- Born: 10 October 1943
- Died: 8 April 2021 (aged 77)
- Occupations: Educator, Professor, Sports administrator
- Relatives: Mohammad Din Butt (father) Khawaja Abdul Mateen (husband)
- Awards: Tamgha-e-Imtiaz (Medal of Distinction) by the President of Pakistan in 2013

= Bushra Mateen =

Pakistani academic administrator (1943–2021)

Bushra Mateen (10 October 1943 – 8 April 2021) was a Pakistani chemist, academic, and professor emeritus who served as the first vice-chancellor of Lahore College for Women University.

==Early life and career==
Bushra Mateen was born on 10 October 1943 in Lahore, Pakistan.
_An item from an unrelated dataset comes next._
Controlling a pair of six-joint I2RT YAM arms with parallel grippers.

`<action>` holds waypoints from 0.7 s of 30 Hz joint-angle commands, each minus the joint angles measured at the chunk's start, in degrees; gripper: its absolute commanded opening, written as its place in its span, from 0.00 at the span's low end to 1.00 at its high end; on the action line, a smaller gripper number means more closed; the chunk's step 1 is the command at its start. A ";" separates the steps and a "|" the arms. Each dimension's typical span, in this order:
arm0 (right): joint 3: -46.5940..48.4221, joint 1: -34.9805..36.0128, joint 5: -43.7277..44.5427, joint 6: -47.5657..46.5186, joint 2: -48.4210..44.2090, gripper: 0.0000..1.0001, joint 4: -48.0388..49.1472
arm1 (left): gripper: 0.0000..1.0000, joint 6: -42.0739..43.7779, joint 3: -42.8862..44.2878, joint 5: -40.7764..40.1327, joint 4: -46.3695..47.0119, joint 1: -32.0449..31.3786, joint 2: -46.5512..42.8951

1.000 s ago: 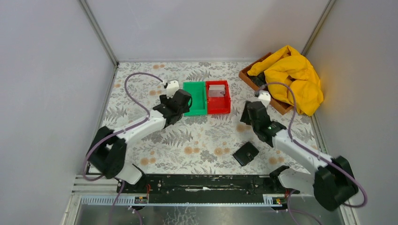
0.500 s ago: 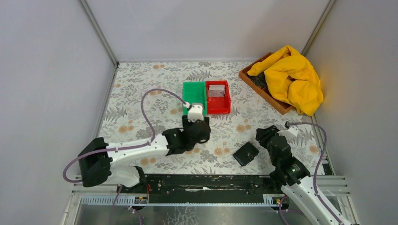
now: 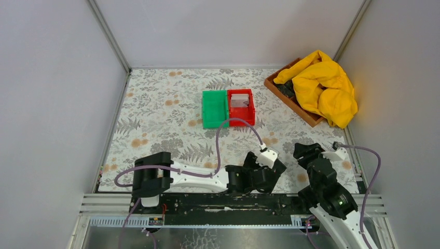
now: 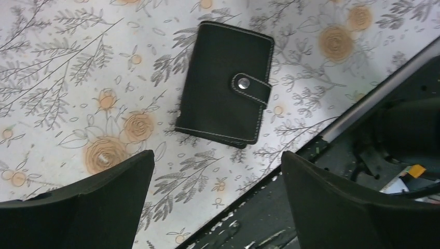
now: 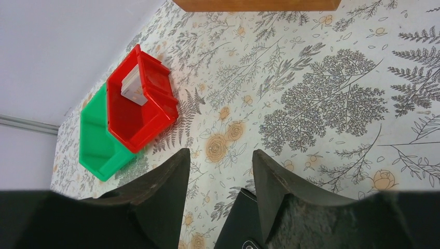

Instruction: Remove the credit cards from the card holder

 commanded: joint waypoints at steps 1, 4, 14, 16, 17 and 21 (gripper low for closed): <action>3.19 -0.16 1.33 1.21 0.43 0.56 -3.11 | 1.00 2.92 3.04 3.87 4.89 -0.16 0.37; 3.51 -0.18 1.45 1.28 -0.69 0.56 -3.32 | 0.99 6.32 5.76 3.16 4.58 -0.91 3.17; 7.20 -0.15 2.86 -0.39 -0.69 0.55 -5.24 | 0.94 17.13 13.18 1.63 2.09 -1.08 12.81; 7.59 -0.17 3.11 -0.63 -0.69 0.55 -5.50 | 0.95 17.79 12.66 1.63 2.98 -0.99 13.53; 7.53 -0.18 3.02 -0.67 -0.71 0.55 -5.44 | 0.96 17.85 12.60 1.35 3.11 -0.96 14.02; 7.16 -0.18 2.21 -0.61 -0.69 0.55 -5.07 | 0.95 17.95 14.27 -0.63 1.36 -0.99 16.70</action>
Her father was Mohammad Din Butt and her husband's name is Khawaja Abdul Mateen. She received her MSc degree in chemistry at Punjab University, Lahore and got her Ph.D. degree from the Queen Mary, University of London.
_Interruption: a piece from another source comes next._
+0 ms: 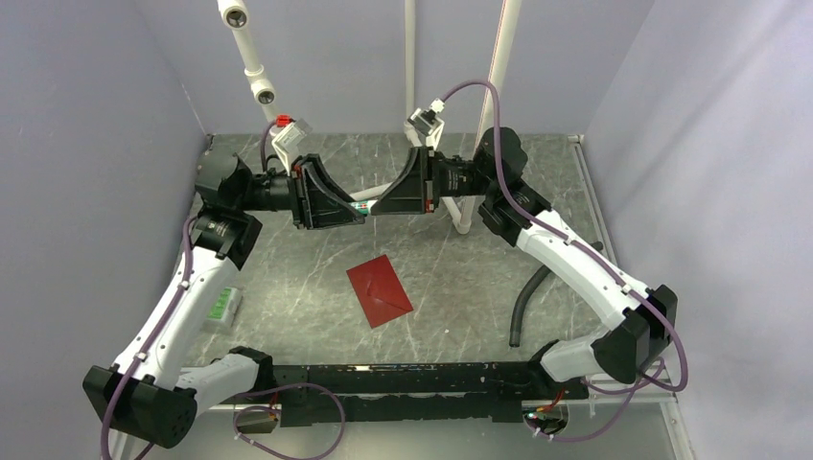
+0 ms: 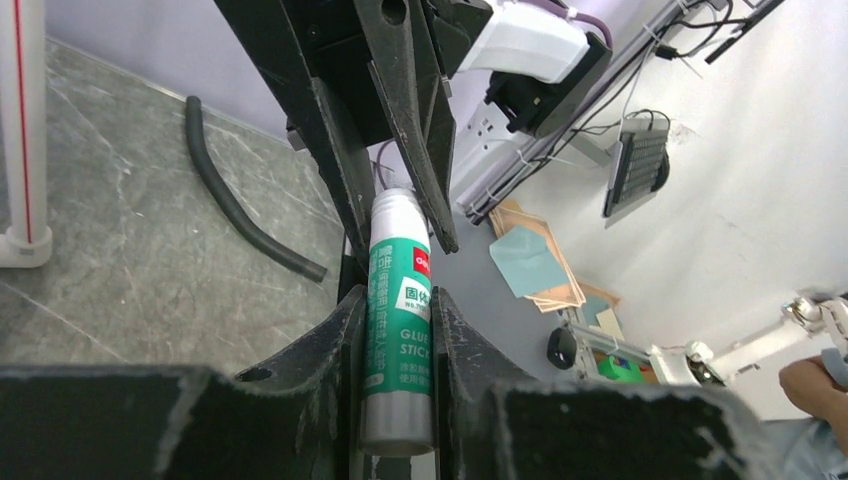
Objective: Place the letter into the envelope and seal it
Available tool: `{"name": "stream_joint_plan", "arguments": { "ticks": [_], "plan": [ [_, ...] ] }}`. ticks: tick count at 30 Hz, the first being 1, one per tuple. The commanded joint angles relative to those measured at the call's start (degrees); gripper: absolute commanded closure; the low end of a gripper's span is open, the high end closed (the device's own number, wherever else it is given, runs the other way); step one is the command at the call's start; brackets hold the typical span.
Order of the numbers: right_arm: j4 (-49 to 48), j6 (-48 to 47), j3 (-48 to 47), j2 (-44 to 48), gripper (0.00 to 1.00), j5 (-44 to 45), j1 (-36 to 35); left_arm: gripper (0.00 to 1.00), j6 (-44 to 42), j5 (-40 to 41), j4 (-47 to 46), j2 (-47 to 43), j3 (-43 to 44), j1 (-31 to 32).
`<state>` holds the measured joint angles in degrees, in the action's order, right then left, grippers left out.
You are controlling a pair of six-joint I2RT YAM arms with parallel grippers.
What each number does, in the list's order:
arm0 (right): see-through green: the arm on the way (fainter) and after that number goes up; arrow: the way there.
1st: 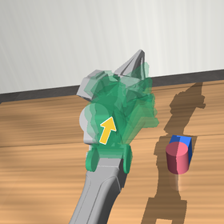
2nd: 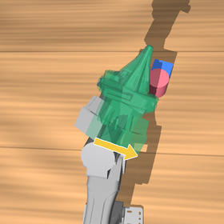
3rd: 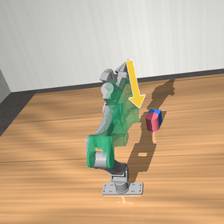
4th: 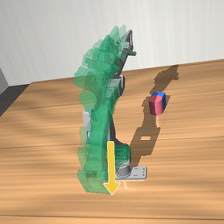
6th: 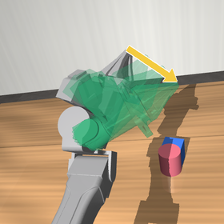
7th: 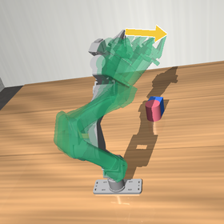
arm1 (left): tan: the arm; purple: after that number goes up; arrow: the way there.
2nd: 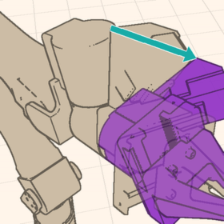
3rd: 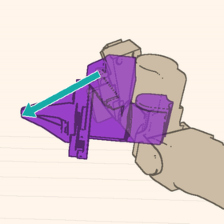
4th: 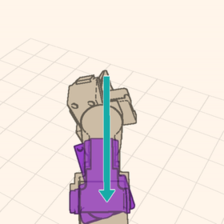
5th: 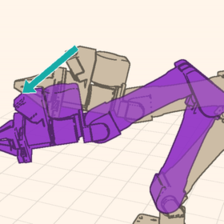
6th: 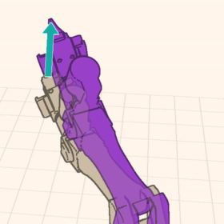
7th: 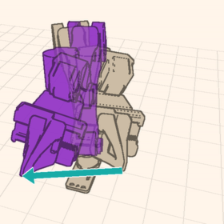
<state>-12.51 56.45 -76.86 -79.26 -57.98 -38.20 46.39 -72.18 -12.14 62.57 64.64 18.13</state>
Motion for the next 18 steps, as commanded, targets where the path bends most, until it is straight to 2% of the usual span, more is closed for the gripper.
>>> {"name": "stream_joint_plan", "arguments": {
  "ticks": [1,11,15,18],
  "plan": [
    [-1.87,2.4,0.55,-4.8,1.0,4.31,-9.14,0.98,-2.54,1.82,0.14,3.46,0.68,4.87],
    [2.81,2.71,-0.74,-6.7,1.0,5.72,-9.42,0.98,-10.87,-2.42,11.83,4.09,4.04,6.0],
    [5.98,2.99,-0.95,-5.99,1.0,10.07,-7.81,0.98,-22.35,-2.1,27.49,5.33,7.27,8.9],
    [8.66,2.68,-1.37,-5.21,1.0,14.92,-6.09,0.98,-26.12,-1.09,32.35,5.5,7.55,10.8]
  ]
}}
About 30 of Mateen's research publications are currently published in both national and international journals. She has been teaching Master's level organic chemistry, biochemistry and environmental chemistry for more than 37 years. As a Vice-Chancellor, she played a key role in getting Lahore College for Women upgraded to a university status in 2002. She was able to bring about improvements of education in general and science education in particular while she served at this university.

==Sports administrator==
Besides her academic activities, Bushra Mateen was a highly active participant in sports and is a Life Member of Hilal Ahmar (Red Crescent equivalent to Red Cross in Pakistan), for their Punjab, Pakistan branch. She is a member of Pakistan Hockey Federation Council.

==Social worker==
Bushra Mateen has also been active as a social worker in Pakistan:
- Bushra Mateen was appointed as ISESCO/UNESCO chair for women in science in the Asian region at Lahore College for Women University in 2005.
- In 2011, Bushra Mateen was the chief guest at an inter-university debating competition in Lahore. The competition was held at the Lahore College for Women University.

==Awards and recognition==
- Tamgha-e-Imtiaz (Medal of Distinction) by the President of Pakistan in 2013.